My concern right now is why was the pbm-agent on the problematic node not shutdown or why was the cleanup incomplete as when i checked the logs after the restore it appears restore was still ongoing whiich was a bit misleading until i validated with /data and pbm.restore.log. Could this be a bug as i’m not sure why the behaviour wasn’t consistent with the other nodes. I had to shutdown the pbm-agent manually on this node. I will share logs of this, hope it helps. if this is a bug, please guide on how to create a ticket for this.
pbm version.
root@host-rs01-02:~# pbm status
Cluster:
========
rs01:
- host-mongod-rs01-01.com:27018 [S]: pbm-agent [v2.11.0] OK
- host-mongod-rs01-02.com:27018 [P]: pbm-agent [v2.11.0] OK
- host-mongod-rs01-03.com:27018 [S]: pbm-agent [v2.11.0] OK
problematic node
root@host-mongod-rs01-02:~# journalctl -u pbm-agent -f
Feb 04 09:25:21 host-mongod-rs01-02.com pbm-agent[1405510]: 2026-02-04T09:25:21.000+0000 D [restore/2026-02-03T21:15:20.651401726Z] uploading ".pbm.restore/2026-02-03T21:15:20.651401726Z/cluster.hb" [size hint: 10 (10.00B); part size: 10000000 (9.54MB)]

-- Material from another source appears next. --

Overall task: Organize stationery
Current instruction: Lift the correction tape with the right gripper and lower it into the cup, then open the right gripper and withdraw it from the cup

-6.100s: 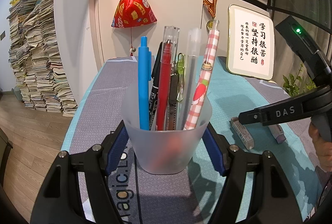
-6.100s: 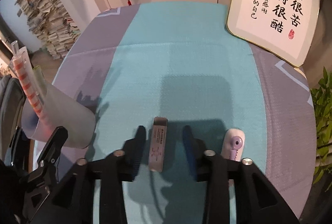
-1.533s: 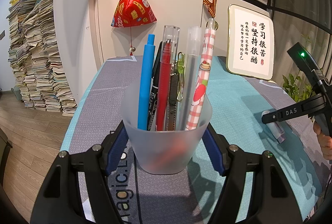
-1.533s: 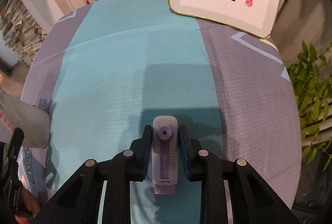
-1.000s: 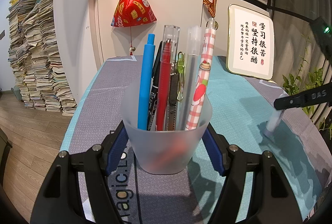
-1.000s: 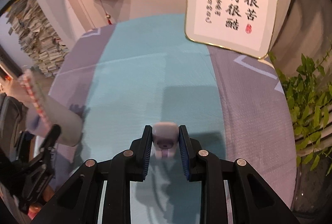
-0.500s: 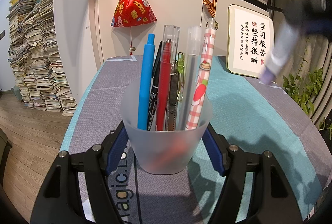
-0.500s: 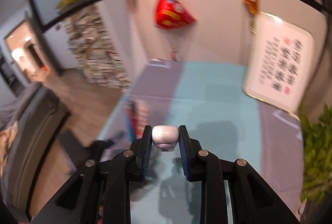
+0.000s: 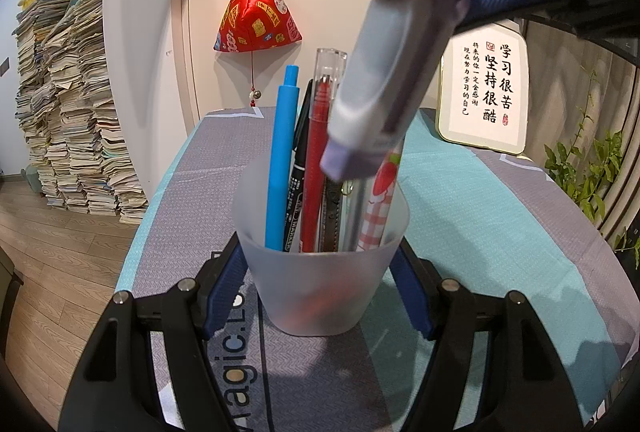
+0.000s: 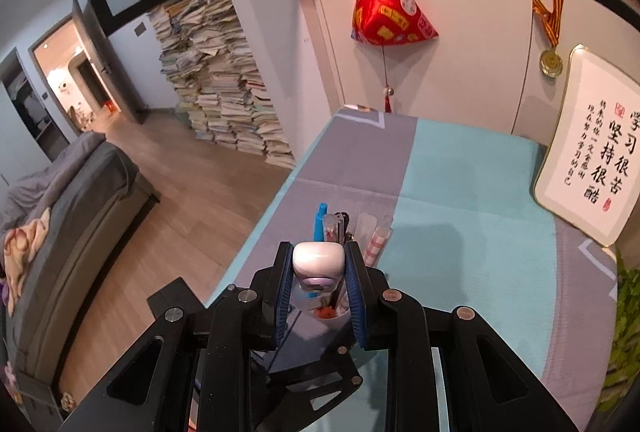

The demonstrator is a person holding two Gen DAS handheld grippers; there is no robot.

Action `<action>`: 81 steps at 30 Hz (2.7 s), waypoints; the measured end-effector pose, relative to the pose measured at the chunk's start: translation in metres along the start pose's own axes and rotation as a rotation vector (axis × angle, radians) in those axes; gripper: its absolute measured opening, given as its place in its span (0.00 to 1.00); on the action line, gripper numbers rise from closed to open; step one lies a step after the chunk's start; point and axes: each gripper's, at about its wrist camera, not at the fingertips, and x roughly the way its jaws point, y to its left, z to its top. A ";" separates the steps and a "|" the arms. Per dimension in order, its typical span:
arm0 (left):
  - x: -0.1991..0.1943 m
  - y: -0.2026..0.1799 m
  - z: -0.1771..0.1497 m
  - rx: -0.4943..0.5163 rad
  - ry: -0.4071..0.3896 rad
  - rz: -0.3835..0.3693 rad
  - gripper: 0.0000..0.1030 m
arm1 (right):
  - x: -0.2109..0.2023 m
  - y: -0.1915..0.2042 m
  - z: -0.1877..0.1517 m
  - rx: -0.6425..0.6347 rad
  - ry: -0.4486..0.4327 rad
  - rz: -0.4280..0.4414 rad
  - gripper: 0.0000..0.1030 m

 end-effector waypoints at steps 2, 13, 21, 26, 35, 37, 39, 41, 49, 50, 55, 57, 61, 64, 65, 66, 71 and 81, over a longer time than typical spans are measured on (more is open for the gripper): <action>0.000 0.000 0.000 0.000 0.000 0.000 0.68 | 0.005 -0.002 -0.001 0.003 0.014 0.000 0.26; 0.000 0.000 0.000 0.000 0.000 0.000 0.68 | 0.019 -0.002 -0.002 0.004 0.054 0.011 0.26; 0.000 0.000 0.000 0.000 0.001 0.000 0.68 | 0.024 -0.002 -0.005 0.012 0.068 0.016 0.26; 0.001 0.000 0.000 0.000 0.001 0.000 0.68 | 0.026 -0.004 -0.004 0.026 0.072 0.021 0.26; 0.001 -0.001 -0.001 0.000 0.000 0.000 0.68 | 0.028 -0.011 -0.005 0.055 0.083 0.036 0.26; 0.001 -0.001 -0.001 0.000 0.001 0.000 0.68 | 0.028 -0.012 -0.006 0.060 0.087 0.042 0.26; 0.001 -0.001 -0.001 -0.001 0.001 0.000 0.68 | 0.025 -0.013 -0.006 0.060 0.083 0.041 0.26; 0.001 -0.002 -0.001 -0.001 0.002 0.000 0.68 | 0.021 -0.015 -0.008 0.065 0.075 0.043 0.26; 0.001 -0.002 -0.001 -0.002 0.002 -0.002 0.68 | -0.007 -0.051 -0.037 0.132 0.031 -0.010 0.26; 0.001 -0.002 -0.002 -0.003 0.002 -0.001 0.68 | -0.009 -0.058 -0.041 0.148 0.035 -0.016 0.26; -0.001 -0.006 -0.002 0.013 -0.010 0.019 0.67 | -0.022 -0.101 -0.073 0.275 0.041 -0.030 0.26; -0.003 -0.008 -0.002 0.012 -0.024 0.032 0.67 | -0.028 -0.115 -0.083 0.311 0.042 -0.043 0.26; -0.002 -0.004 0.006 -0.028 -0.023 0.027 0.68 | -0.035 -0.138 -0.099 0.371 0.043 -0.054 0.26; 0.001 -0.001 0.015 -0.058 -0.020 0.027 0.73 | -0.038 -0.150 -0.107 0.403 0.043 -0.047 0.26; 0.001 -0.004 0.016 -0.054 -0.023 0.040 0.73 | -0.038 -0.153 -0.110 0.410 0.044 -0.043 0.26; 0.002 -0.006 0.018 -0.046 -0.025 0.055 0.73 | -0.039 -0.155 -0.110 0.412 0.044 -0.041 0.26; 0.012 -0.014 0.020 -0.005 -0.009 0.101 0.66 | -0.040 -0.166 -0.117 0.433 0.049 -0.020 0.26; 0.017 -0.021 0.029 -0.061 -0.003 0.089 0.65 | -0.039 -0.195 -0.132 0.487 0.056 -0.020 0.26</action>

Feb 04 09:27:21 host-mongod-rs01-02.com pbm-agent[1405510]: 2026-02-04T09:27:21.000+0000 D [restore/2026-02-03T21:15:20.651401726Z] uploading ".pbm.restore/2026-02-03T21:15:20.651401726Z/rs.rs01/node.host-mongod-rs01-02.com:27018.hb" [size hint: 10 (10.00B); part size: 10000000 (9.54MB)]

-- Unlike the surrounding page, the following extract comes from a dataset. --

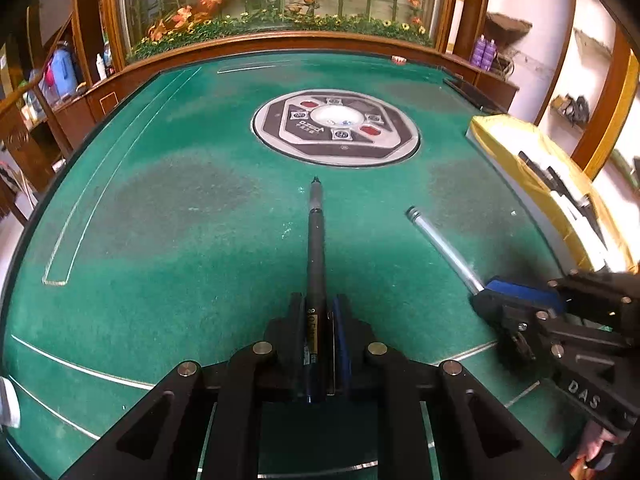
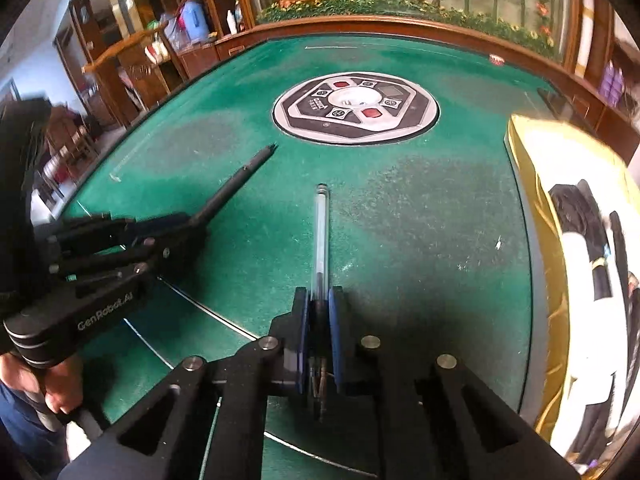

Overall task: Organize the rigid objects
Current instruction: 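Grasp a black pen with the left tool while the right tool grasps a clear pen, then carry the black pen and clear pen over the tray with both tools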

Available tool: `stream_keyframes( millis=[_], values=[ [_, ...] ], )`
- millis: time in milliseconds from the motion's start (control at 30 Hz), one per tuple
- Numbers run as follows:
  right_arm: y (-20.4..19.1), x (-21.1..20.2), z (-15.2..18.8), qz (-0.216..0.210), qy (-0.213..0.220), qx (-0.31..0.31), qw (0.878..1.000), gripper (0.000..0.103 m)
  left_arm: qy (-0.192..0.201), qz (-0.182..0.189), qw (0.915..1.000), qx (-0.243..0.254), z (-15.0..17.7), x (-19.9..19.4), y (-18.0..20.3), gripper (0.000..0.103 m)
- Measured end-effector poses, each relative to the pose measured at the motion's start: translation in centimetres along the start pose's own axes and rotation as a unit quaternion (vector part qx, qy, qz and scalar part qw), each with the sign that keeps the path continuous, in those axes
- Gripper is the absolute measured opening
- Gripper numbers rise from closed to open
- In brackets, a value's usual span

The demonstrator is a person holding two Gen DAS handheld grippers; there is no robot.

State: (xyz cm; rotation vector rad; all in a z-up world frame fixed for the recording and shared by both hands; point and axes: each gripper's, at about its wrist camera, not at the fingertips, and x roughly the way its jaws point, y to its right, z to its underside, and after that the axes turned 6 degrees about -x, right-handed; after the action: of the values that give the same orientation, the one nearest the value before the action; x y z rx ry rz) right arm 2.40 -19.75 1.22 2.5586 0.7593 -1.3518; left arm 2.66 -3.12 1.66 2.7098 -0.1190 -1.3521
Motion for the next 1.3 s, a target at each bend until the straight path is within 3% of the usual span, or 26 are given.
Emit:
stream_keyframes(
  millis=[133,333,933,1300],
  values=[
    [0.5,-1.2,0.4,-0.015,0.022,0.022,0.999,0.009,0.011,0.025,0.9994,-0.023,-0.1,-1.5,-0.7,0.014],
    [0.7,-3.0,0.4,-0.024,0.047,0.037,0.998,0.009,0.023,0.030,0.9989,-0.029,-0.1,-2.4,-0.7,0.014],
    [2.7,-4.8,1.8,-0.051,0.075,0.065,0.994,0.009,0.038,0.016,0.9987,0.030,0.6,-3.3,4.8,0.014],
    [3.4,-6.2,2.2,-0.057,0.093,0.077,0.991,0.009,0.037,0.008,0.9981,0.048,0.6,-3.4,6.3,0.014]
  ],
)
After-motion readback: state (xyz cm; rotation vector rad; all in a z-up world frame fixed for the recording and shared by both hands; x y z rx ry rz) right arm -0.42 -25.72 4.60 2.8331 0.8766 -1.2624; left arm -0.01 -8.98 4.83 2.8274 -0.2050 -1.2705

Feb 04 09:27:21 host-mongod-rs01-02.com pbm-agent[1405510]: 2026-02-04T09:27:21.000+0000 D [restore/2026-02-03T21:15:20.651401726Z] uploading ".pbm.restore/2026-02-03T21:15:20.651401726Z/rs.rs01/rs.hb" [size hint: 10 (10.00B); part size: 10000000 (9.54MB)]
Feb 04 09:27:21 host-mongod-rs01-02.com pbm-agent[1405510]: 2026-02-04T09:27:21.000+0000 D [restore/2026-02-03T21:15:20.651401726Z] uploading ".pbm.restore/2026-02-03T21:15:20.651401726Z/cluster.hb" [size hint: 10 (10.00B); part size: 10000000 (9.54MB)]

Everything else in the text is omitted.